Before the cLVM volume groups are visible, it has to be decrypted via cryptsetup luksOpen on the device needing encryption. This by necessity happens after the cluster services have started, so any resources based on it shouldn't be a member of anything critical such as a stonith device.

Setting up the cluster is the same as it always is, but a few differences:

  • It's a good idea to have a second storage device in the cluster that is NOT encrypted, which could be used by stonith (external/sbd type).
  • Create the clvm resource when all nodes have the crypted volume opened via the same cryptsetup command and mapped to the same device-name (e.g. cryptsetup luksOpen /dev/sdd cryptmysql)
  • Create the clustered volume group on the device created by cryptsetup (e.g. vgcreate ClusterMySQLVG /dev/mapper/cryptmysql)
  • Create a simple bash-script to run the decryption the same way every time, this will be used by an operator post-reboot to get the volume accessible.

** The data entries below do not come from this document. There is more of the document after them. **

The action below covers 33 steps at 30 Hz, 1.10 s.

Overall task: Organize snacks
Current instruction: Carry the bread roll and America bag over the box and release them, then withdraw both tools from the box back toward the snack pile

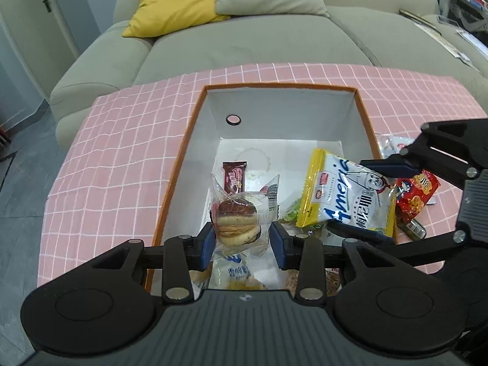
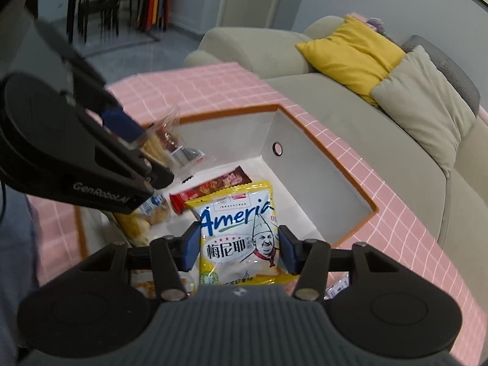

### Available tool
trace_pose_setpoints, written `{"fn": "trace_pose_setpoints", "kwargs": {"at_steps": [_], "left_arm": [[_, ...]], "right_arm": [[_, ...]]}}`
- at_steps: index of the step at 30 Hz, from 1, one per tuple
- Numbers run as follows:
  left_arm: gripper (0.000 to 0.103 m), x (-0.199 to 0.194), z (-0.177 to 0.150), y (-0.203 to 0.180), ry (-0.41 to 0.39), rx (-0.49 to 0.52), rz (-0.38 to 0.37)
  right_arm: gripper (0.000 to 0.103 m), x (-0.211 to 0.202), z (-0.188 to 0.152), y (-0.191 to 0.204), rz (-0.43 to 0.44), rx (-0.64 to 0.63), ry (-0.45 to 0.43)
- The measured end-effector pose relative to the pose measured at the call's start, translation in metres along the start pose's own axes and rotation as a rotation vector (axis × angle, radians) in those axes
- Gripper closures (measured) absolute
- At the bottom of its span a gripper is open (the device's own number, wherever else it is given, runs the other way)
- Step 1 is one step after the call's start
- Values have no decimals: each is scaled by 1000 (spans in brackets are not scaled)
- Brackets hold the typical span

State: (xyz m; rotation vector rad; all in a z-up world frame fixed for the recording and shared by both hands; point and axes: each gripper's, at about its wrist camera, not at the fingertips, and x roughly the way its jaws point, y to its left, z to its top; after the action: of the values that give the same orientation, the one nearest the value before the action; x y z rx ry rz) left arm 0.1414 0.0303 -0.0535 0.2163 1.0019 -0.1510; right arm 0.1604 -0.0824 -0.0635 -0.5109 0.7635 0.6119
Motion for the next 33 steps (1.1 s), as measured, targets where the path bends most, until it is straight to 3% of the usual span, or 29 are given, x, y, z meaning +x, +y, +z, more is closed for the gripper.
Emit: {"fn": "trace_pose_setpoints", "kwargs": {"at_steps": [7, 18, 29, 33], "left_arm": [[60, 27, 6, 2, 45, 14, -9], [59, 58, 14, 6, 102, 17, -23], [58, 74, 12, 5, 147, 28, -30], [53, 73, 12, 7, 151, 18, -37]], "right_arm": [[53, 31, 1, -3, -5, -93, 56], [52, 70, -4, -12, 16, -107, 132], [52, 82, -5, -17, 29, -114, 158], [52, 80, -3, -18, 38, -111, 160]]}}
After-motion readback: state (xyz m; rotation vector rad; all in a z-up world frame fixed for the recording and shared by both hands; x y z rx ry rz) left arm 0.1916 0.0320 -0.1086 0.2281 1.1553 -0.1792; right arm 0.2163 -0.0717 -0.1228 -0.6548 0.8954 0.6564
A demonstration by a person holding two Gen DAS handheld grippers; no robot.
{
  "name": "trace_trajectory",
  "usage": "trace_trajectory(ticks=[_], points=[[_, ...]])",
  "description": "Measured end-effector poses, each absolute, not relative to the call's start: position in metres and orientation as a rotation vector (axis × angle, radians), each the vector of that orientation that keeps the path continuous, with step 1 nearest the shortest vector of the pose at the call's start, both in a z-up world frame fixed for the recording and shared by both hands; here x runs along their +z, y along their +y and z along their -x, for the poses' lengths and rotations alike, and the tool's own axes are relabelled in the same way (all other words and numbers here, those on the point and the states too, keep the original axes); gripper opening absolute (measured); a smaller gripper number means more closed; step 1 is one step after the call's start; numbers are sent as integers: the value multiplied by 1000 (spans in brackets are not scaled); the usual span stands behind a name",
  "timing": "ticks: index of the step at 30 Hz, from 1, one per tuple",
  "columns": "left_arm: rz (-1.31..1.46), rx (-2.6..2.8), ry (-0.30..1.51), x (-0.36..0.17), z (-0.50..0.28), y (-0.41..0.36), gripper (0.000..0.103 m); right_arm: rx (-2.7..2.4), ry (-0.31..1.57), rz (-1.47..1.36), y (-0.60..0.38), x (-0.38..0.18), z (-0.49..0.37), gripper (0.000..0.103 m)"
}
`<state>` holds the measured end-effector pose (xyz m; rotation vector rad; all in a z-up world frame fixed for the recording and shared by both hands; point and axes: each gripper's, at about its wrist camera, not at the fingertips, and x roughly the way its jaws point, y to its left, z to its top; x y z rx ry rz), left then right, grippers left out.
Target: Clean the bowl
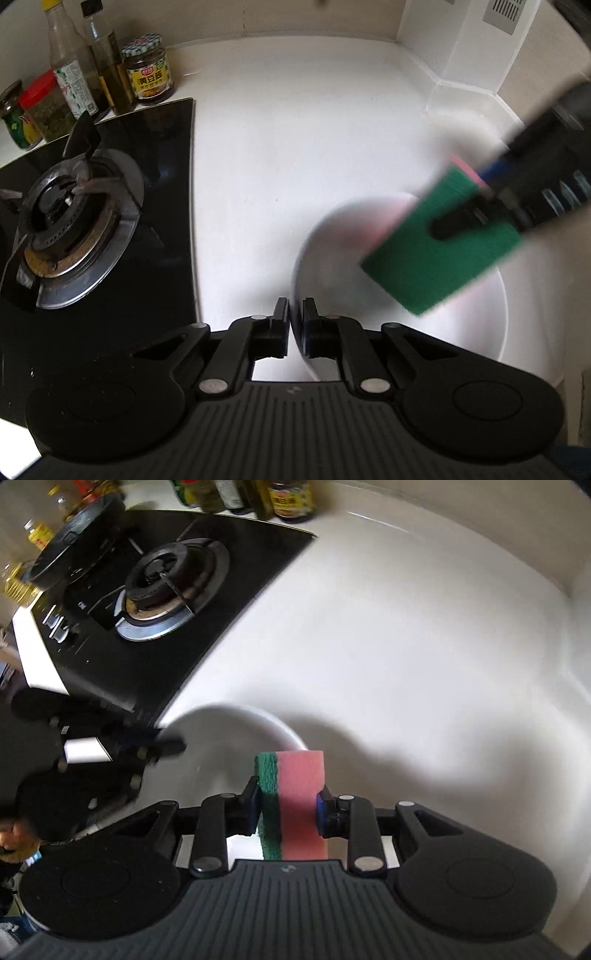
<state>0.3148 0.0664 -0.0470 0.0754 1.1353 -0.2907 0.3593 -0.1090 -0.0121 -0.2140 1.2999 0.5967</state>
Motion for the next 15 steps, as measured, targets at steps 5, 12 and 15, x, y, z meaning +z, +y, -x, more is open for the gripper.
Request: trace_trajectory(ticks=[5,12,15], points=[[13,-226,1231,-43,-305,69,5,637,1188,325,-90,-13,-333,24],[73,-235,1252,-51,-290,71,8,1098,1033,779,-39,-9,-300,24],[-3,-269,1241,-53,-293,67,7,1208,971,891,-20,-7,-305,24]])
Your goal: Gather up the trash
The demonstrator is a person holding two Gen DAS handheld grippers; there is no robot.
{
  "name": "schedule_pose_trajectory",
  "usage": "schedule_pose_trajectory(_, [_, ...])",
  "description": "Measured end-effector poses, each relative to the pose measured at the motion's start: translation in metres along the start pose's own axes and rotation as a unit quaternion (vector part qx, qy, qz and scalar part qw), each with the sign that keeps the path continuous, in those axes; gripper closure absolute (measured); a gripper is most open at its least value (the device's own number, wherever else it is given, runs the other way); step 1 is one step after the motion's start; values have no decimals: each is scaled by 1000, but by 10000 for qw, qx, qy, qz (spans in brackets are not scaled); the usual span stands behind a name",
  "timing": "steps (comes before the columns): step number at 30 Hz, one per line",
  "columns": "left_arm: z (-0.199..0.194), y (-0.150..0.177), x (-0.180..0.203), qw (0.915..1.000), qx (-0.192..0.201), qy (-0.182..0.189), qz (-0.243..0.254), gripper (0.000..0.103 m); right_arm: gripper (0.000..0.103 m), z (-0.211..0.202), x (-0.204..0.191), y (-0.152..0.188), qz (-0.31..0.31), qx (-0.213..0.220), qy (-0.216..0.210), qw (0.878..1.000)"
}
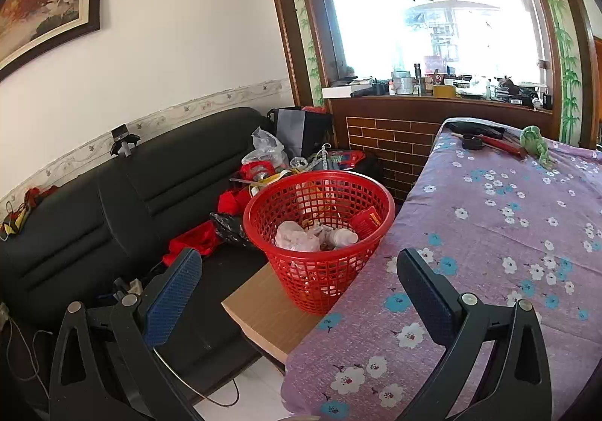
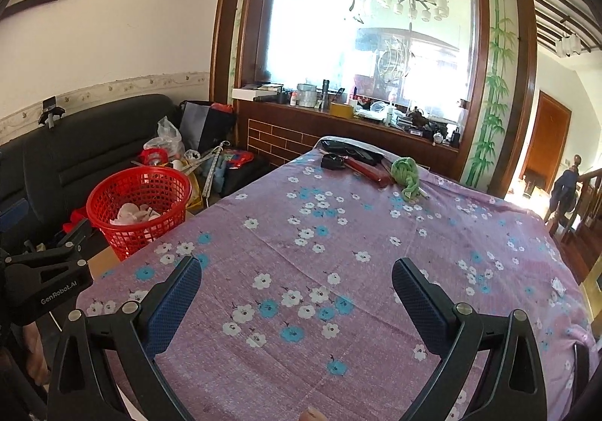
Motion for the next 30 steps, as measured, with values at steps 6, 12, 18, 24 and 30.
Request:
schedule_pose_trajectory(6, [4,1,-1,10000,-57,0,15,0,0,5,-3,2,-44,-82,-8,10000])
schedule_pose_trajectory(12, [6,3,0,10000,-79,-4,51,0,0,6,-6,4,-83,-119,-25,9999])
schedule_pose_trajectory(18, [9,5,0,9999,-104,-20,62,0,0,6,-8,5,-107,-140,-20,9998])
schedule_pose_trajectory(24, [10,6,1,9999,-136,0,55,0,0,9,-8,7,-107,-186,-33,9998])
schedule_pose_trajectory(30, [12,7,1,9998,-177,11,65,0,0,13,-7,8,-112,-230,-43,9997])
Point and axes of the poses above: each gripper's, at about its wrist camera, not at the fingertips, and z roughly the way its jaws point, x to its right, y to its underside, the point moved 6 cm from there along z, roughly the way its jaws point, and after that the axes turned 12 degrees about y, right-handed, at the moved point
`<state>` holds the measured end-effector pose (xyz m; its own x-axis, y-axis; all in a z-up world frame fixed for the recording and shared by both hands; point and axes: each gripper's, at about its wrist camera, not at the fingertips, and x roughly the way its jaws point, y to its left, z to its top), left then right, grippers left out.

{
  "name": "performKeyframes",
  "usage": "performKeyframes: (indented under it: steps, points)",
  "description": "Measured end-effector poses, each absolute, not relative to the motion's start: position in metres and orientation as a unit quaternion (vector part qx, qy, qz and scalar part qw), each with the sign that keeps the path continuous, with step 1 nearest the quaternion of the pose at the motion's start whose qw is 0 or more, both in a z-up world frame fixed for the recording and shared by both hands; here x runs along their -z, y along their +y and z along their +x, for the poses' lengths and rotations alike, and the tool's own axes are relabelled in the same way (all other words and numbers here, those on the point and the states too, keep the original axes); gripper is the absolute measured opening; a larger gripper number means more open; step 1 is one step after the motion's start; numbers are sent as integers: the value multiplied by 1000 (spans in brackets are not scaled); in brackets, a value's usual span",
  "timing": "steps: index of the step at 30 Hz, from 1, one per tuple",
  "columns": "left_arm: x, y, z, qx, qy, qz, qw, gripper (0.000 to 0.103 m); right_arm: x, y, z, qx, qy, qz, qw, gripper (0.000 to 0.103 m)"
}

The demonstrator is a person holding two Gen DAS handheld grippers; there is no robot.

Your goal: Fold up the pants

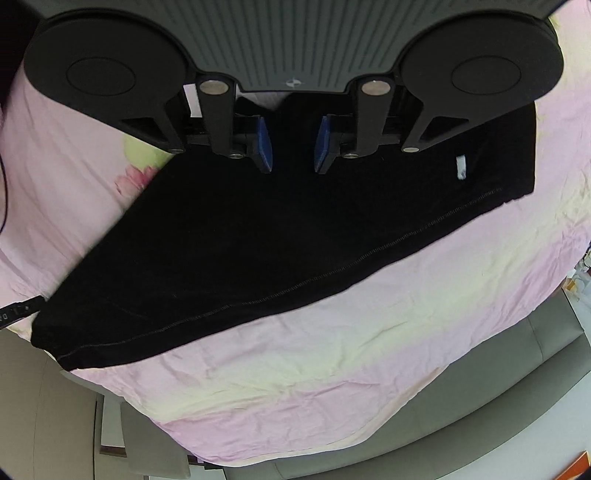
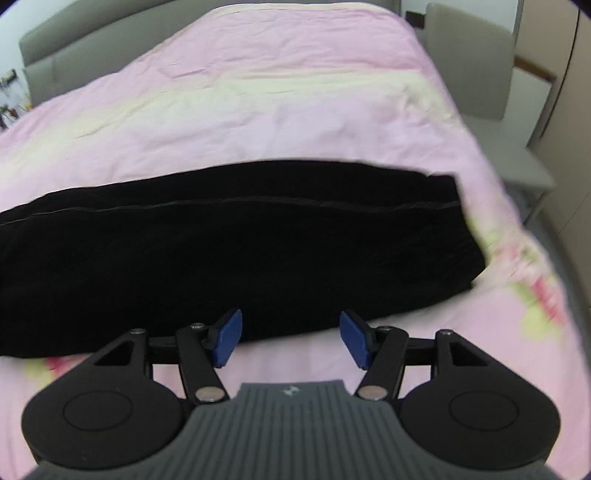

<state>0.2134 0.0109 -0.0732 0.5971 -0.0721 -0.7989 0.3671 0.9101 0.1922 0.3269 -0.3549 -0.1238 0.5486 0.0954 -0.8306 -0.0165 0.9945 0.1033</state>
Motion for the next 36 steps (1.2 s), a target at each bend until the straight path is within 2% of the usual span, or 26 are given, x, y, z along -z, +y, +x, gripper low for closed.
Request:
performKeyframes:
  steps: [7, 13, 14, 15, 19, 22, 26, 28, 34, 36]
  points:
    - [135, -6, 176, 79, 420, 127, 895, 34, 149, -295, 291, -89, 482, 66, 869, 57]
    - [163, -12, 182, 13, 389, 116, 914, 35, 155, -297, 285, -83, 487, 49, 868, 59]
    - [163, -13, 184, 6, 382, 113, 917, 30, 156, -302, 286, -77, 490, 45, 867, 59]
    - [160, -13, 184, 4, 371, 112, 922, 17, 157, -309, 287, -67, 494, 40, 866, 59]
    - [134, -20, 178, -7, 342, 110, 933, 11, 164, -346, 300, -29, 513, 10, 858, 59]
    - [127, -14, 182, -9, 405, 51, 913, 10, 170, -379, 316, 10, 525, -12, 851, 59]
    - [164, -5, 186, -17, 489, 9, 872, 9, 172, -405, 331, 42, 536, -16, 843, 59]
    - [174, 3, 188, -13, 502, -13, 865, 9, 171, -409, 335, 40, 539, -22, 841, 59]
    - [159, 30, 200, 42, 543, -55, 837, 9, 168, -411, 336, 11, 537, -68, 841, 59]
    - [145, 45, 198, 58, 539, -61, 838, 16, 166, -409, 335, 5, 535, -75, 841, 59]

Because a node requires manual intervention to be eligible for fail-over, it's a good idea to have more than two nodes in the failover cluster.

Once the volume-group and logical volumes are created as normal, install MySQL. At this point the installation runs as per normal clustering installations.

When a node restarts:

  1. Cluster services will start on boot, and the node will join the cluster. However, as it doesn't have visibility to the MySQL volume, it will not be eligible for fail-over.
  2. An operator connects to the node via ssh, and runs the decrypt script created above, which prompts for the decryption key.
  3. The script runs and creates the needed mapping in /dev/mapper, which LVM then picks up.
  4. The LVM service should automatically refresh and see the new volume group metadata.
  5. At this point cluster services will see that the MySQL volume group is available, and the node will be eligible for fail-over.